Similar to high school, starting college can be a good or a bad experience. It is all up to you and what you want to do. In my case, I rushed a sorority and gained new sisters. And I am continuously judged for it.
Coming into greek life, I knew it would be an adjustment. I would have to pay dues, meet new people, and maintain high standards for myself. But that hasn't been the hardest part of it. It's the glares I get from unaffiliated students when they see my letters on my chest. It's the way my professors raise their eyebrows when I ask them to sign grade reports. And it is the imaginary sticker on my forehead that labels me as a "sorority girl". And I am tired of that label.
Everyone knows, of course, that I am in a sorority.
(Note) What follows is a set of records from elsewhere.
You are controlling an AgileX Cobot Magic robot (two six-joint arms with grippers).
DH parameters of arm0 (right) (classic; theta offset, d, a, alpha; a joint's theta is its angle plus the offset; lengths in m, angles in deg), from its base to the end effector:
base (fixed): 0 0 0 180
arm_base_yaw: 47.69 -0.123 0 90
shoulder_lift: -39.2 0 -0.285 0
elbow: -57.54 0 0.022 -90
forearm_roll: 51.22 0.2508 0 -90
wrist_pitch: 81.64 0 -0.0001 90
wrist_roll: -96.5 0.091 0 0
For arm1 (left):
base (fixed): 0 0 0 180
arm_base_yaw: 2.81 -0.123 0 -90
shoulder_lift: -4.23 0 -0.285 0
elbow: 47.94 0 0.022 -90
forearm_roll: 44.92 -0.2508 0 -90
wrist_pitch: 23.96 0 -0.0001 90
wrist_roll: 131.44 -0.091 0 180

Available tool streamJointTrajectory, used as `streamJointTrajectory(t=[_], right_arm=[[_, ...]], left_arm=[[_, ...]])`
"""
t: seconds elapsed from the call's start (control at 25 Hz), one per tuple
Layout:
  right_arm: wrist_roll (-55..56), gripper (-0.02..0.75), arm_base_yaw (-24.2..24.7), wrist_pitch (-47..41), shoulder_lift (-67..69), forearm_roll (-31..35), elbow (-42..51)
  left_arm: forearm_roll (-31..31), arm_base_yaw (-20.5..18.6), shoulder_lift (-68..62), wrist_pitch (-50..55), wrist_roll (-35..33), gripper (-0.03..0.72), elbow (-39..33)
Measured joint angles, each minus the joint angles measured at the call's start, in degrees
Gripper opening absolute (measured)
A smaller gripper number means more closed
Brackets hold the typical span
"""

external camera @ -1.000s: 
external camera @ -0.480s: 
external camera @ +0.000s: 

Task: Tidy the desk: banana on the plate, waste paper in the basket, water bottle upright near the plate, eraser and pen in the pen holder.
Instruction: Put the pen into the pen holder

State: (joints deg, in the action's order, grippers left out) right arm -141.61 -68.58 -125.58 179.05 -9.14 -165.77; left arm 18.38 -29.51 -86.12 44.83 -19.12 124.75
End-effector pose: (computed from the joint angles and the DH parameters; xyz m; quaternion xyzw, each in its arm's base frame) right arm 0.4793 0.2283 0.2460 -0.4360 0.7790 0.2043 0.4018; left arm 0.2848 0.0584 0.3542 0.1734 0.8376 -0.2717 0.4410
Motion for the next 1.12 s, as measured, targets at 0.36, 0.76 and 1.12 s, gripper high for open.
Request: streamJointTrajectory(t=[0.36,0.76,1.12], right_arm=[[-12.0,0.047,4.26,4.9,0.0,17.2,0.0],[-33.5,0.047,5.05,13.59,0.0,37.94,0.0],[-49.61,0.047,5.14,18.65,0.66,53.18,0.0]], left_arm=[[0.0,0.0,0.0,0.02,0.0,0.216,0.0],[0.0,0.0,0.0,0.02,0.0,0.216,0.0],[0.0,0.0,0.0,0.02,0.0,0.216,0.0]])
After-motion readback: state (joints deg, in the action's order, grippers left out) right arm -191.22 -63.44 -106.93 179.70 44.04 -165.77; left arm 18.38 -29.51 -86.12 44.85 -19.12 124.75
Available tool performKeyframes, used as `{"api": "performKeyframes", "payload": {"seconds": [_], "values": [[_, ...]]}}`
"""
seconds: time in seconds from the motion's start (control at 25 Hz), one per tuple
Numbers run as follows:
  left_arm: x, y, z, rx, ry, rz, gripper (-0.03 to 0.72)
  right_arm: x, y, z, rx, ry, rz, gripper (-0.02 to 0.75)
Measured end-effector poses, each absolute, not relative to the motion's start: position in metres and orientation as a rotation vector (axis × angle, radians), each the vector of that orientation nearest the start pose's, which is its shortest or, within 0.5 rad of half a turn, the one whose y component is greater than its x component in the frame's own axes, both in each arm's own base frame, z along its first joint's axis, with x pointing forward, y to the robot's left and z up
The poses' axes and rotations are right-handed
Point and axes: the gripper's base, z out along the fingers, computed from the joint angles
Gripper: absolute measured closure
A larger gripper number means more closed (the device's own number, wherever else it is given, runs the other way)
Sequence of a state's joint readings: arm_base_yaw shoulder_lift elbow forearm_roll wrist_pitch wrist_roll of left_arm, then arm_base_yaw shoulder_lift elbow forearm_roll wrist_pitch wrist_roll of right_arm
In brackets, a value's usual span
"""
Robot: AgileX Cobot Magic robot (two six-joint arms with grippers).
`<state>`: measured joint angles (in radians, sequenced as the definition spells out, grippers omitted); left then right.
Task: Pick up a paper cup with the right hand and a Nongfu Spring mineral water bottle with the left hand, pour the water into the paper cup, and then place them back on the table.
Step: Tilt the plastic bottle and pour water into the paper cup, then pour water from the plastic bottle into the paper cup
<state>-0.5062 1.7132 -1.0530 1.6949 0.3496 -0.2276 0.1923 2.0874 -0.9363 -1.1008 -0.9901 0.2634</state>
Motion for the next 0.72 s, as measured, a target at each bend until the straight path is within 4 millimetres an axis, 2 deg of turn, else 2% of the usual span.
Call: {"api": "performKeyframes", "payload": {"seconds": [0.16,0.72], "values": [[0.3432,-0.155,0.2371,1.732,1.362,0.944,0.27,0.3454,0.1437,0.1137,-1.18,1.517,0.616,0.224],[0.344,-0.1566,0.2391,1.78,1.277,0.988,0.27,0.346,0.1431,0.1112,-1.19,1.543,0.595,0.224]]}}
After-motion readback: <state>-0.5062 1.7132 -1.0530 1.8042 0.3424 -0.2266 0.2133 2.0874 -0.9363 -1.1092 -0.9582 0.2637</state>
They see my letters on my shirt, my pictures with my sisters, and my "throw what you know's". But they don't see that there is more to me than that. I am an English major with an undying passion for writing, reading, and music. I am working on getting my teacher certification so that I can change the lives of struggling high schoolers like I once was. I have other passions, hobbies, and interests outside of my sorority. And along with my sorority, those things have molded me into who I am.
I am sure many have stereotypes about sororities in general, and about my own. Some think we party too much, or only date fraternity men. I can vow to say that, though some girls in sororities do those things, that is a generalization. In my free time, I seldom go out, but would rather sit down and write poetry or read a good book. And on top of that, I have a non-greek boyfriend, who I adore. So before you look at me and immediately stereotype me, take the time to get to know me.
I am not saying I'm not proud to be greek because I am. I love having a big, and having found one of my best friends in my sorority. I love my t-shirts, and getting dressed up. But that doesn't mean I am not my own person. I am in a sorority, but I am not a stereotype.